В синеватом полумраке, который тут же воцарялся в сортире, восседающий на унитазе Прокоп со спущенными до полу штанами и лежащей на коленях книгой, смахивал не то на карикатурного короля, погруженного в возвышенные мечтания, не то на дурака, чье чело нежданно озарил свет мудрости. И каждый раз он чувствовал, как близка в такие мгновения подлинная жизнь. Тайна жизни, казалось ему, станет вот-вот осязаемой и откроется во всей своей полноте и просветленности. Бывали дни, когда это ощущение становилось до того острым, что у Прокопа чуть ли не возникало чувство головокружения, как будто он вдруг превратился в канатоходца, балансирующего на проволоке, натянутой над двойной бездной — восторга и ужаса.
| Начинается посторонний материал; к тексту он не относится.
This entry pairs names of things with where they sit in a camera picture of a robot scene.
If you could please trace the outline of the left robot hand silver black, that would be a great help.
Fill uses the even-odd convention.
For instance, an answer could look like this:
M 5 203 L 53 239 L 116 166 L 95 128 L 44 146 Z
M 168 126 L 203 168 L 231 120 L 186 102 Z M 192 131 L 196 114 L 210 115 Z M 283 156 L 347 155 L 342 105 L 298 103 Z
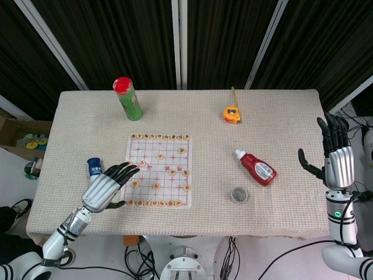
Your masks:
M 92 213 L 106 209 L 117 209 L 126 201 L 112 202 L 117 192 L 140 171 L 137 165 L 124 162 L 109 167 L 90 184 L 82 195 L 82 204 Z

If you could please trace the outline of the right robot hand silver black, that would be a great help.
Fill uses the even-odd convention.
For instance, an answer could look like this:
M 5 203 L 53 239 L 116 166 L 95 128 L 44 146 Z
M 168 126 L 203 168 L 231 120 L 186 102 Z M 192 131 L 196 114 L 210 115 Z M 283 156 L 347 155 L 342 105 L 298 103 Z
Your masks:
M 338 116 L 324 113 L 325 118 L 317 118 L 322 131 L 324 166 L 317 168 L 309 164 L 303 149 L 298 150 L 298 160 L 302 168 L 323 181 L 331 190 L 344 190 L 354 183 L 354 155 L 349 144 L 348 122 Z

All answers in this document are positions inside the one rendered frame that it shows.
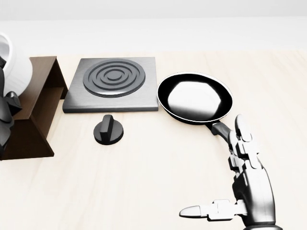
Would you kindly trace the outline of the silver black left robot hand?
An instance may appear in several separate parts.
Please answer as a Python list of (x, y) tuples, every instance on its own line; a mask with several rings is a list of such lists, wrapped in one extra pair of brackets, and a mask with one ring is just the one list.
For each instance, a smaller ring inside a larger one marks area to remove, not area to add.
[(14, 126), (13, 116), (21, 111), (21, 103), (13, 91), (4, 95), (6, 61), (0, 56), (0, 158), (3, 156)]

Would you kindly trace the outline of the flat dark stove plate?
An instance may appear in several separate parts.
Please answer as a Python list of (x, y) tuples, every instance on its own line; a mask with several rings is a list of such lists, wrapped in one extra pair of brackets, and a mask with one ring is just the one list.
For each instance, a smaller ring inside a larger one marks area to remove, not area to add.
[(65, 113), (157, 111), (154, 57), (82, 58)]

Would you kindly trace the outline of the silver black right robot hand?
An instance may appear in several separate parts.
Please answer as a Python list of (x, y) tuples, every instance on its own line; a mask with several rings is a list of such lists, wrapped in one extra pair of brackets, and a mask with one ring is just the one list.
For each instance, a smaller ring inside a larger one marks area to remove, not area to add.
[(227, 142), (229, 166), (235, 172), (232, 189), (236, 202), (214, 200), (209, 205), (184, 208), (183, 218), (206, 218), (208, 221), (228, 221), (240, 216), (247, 226), (275, 225), (275, 202), (266, 169), (258, 159), (259, 148), (242, 115), (235, 119)]

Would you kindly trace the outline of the round black knob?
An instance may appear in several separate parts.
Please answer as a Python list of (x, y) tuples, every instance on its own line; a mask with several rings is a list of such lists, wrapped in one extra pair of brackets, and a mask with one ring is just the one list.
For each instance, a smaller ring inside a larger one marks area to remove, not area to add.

И поскольку Прокоп не находил точных слов, чтобы определить свое смятение и свое предчувствие, которое так и не могло переступить порога приотворившейся двери в таинство всего сущего, возбуждение его угасало, мгновенно сменяясь мрачным настроением, и он вдруг чувствовал, что зад у него занемел от долгого сидения на стульчаке. Поясница и ноги замерзли, на ягодицах красный след от кромки сиденья унитаза, на душе беспокойно — и Прокоп поднимался и уныло натягивал брюки.
Однако повторяющиеся неудачи не обескураживали его, и каждый день он снова, сидя в сортире, погружался в чтение. Но вовсе не оттого, что ожидал какого-то определенного результата или внезапного озарения, а просто по привычке и ради удовольствия предаться мечтам.
Совсем недавно Прокоп испытал огромное счастье от чтения в своем излюбленном месте. Уже первые прочитанные слова поразили его, и тотчас же потоком нахлынули самые разные мысли.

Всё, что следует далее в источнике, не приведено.